TASK DIRECTIONS - The output should consist solely of the line containing "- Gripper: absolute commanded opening" and all lines after it through the final line of the entries below, reproduced exactly.

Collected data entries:

-------

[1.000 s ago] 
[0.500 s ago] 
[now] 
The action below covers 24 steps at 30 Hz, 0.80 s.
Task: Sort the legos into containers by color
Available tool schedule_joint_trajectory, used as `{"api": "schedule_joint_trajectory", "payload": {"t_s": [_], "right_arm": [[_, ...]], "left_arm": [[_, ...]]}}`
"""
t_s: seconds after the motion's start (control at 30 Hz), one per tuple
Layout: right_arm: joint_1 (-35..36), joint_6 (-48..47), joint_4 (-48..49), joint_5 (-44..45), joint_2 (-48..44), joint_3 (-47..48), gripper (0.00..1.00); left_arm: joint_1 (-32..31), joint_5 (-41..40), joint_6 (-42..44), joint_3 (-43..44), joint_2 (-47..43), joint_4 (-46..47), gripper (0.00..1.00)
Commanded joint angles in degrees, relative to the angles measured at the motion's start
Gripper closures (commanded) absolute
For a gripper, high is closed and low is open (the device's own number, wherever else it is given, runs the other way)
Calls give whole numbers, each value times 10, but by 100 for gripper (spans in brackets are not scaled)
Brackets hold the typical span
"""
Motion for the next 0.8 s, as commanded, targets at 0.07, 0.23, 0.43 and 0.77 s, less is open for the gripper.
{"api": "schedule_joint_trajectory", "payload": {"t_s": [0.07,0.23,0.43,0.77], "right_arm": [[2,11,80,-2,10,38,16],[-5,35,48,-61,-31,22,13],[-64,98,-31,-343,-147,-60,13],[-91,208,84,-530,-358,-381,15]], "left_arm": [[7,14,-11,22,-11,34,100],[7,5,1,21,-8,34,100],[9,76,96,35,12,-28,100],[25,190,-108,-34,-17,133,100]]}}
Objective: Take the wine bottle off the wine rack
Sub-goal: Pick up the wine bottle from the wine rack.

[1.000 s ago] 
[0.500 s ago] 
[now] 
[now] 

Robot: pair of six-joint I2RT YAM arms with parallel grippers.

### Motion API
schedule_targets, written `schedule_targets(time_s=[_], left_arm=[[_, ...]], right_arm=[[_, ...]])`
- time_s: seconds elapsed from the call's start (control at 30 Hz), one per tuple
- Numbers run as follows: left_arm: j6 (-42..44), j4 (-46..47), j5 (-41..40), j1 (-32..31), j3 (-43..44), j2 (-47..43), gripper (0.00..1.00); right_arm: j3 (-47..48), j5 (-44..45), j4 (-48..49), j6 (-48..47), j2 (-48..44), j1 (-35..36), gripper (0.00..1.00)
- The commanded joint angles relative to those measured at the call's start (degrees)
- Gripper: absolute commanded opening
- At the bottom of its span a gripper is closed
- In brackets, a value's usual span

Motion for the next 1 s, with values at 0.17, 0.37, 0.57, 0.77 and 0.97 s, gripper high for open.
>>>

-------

RESULT -
- Gripper: absolute commanded opening
- At the bottom of its span a gripper is closed
- In brackets, a value's usual span

Motion for the next 1 s, with values at 0.17, 0.37, 0.57, 0.77 and 0.97 s, gripper high for open.
>>>

This answer has been given in full.